Au cours de la cérémonie officielle de réouverture, il y aura beaucoup de flonflons, et, surtout, de beaux discours seront prononcés. Mais, ce qui importe, il faut que ces discours soient suivis, au quotidien, d’actes concrets. Sinon, en un clin d’œil, les commerçants vont encore transformer Rood Woko en une véritable poudrière qui peut péter à tout moment, car les mêmes causes produisent souvent les mêmes effets.

On se rappelle qu’en 2003, ce marché remplissait toutes les conditions qu’il fallait pour qu’un tel drame se produise. Au fil des années en effet, le désordre, l’anarchie et l’incivisme y avaient solidement pris pied. Et les autorités compétentes, pour des raisons électoralistes, ont fermé les yeux dessus et laissé prospérer ce bordel.

A partir de ce moment, la vraie question que l’on se posait n’était pas de savoir si le marché allait cramer, mais plutôt quand ce sinistre allait se produire. D’ailleurs, ce n’est pas un fait du hasard si les sociétés d’assurances avaient préféré se retirer de ce marché qui ressemblait alors à une bombe lancée qui allait exploser à coup sûr dès qu’elle aura atteint son point d’impact.

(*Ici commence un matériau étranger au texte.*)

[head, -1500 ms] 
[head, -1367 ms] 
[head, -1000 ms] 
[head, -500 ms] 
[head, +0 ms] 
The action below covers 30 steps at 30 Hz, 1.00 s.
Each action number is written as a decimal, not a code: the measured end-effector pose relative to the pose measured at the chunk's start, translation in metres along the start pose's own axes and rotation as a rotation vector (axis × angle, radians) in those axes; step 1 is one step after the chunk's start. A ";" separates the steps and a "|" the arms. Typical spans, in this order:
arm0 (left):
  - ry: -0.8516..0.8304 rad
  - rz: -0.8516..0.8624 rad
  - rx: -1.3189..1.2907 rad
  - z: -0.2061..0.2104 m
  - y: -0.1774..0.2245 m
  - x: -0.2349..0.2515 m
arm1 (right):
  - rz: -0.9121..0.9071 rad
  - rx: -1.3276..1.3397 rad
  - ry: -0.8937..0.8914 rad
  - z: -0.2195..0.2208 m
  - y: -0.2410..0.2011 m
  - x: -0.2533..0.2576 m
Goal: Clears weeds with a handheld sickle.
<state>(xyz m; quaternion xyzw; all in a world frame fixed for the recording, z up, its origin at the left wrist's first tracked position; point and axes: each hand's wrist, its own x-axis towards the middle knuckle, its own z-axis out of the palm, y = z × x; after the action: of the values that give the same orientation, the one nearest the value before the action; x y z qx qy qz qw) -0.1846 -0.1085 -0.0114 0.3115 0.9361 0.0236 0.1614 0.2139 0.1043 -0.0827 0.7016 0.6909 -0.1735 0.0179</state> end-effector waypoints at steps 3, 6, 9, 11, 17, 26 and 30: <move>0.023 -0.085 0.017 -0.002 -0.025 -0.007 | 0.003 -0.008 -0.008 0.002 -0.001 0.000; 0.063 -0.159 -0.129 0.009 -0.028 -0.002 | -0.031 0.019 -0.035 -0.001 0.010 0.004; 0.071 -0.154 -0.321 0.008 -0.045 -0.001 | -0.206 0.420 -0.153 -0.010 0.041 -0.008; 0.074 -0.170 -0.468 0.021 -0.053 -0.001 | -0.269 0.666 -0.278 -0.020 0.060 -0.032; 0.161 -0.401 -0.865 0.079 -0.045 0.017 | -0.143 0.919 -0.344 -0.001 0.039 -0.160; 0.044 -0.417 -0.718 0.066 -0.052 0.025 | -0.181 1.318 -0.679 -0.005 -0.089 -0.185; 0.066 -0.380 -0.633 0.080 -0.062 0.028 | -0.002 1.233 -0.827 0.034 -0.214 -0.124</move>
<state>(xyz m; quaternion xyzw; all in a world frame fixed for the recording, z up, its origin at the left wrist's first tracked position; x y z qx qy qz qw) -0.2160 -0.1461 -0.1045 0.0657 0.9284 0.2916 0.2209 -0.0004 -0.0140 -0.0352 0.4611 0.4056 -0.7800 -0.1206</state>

Ce retrait des assureurs aurait dû être un événement bruyant suffisant pour mettre la puce à l’oreille de nos autorités. Mais non. Personne ne leva le petit doigt. D’ailleurs, y avait-il encore quelqu’un de capable de le faire ? Pas si sûr. Car, on sortait du drame de Sapouy(2) et cet événement tragique avait beaucoup affaibli les pouvoirs en place si bien que nul ne voulait ouvrir un autre front social et politique à Rood Woko en tentant de mettre de l’ordre dans ce grand fatras.

Donc avec cette réouverture, l’ordre et la discipline doivent être les maîtres-mots dans ce marché. Comme lorsqu’on prend un avion, il faut qu’inlassablement, les responsables de cette infrastructure éduquent et sensibilisent quotidiennement les commerçants aux questions de sécurité et leur apprennent les bons gestes et les bonnes habitudes.

Plus que jamais, il faudrait mettre fin définitivement au problème d’encombrement des couloirs entre les boutiques et les étals. Rood Woko, c’est 3 072 boutiques et étals. Alors, que les autorités s’en tiennent à ce chiffre. On ne veut pas de commerçant avec une petite table en train de squatter les allées du marché. Sur cette question, le contrôle doit être permanent, car, si on en tolère un seul, à la longue, ils seront un millier de squatteurs. Et bonjour les encombrements, le bordel et l’insécurité.

C’est déjà une bonne chose d’avoir déclaré zone piétonne les alentours du marché. Une sage décision qu’il faut maintenir en dépit des jérémiades des commerçants et des usagers de Rood Woko. Ici au Faso, beaucoup de mauvaises habitudes ont la peau dure. Chacun veut aller avec sa moto ou sa voiture jusqu’à destination et ne veut pas se taper à pied les 100 ou 200 mètres restants.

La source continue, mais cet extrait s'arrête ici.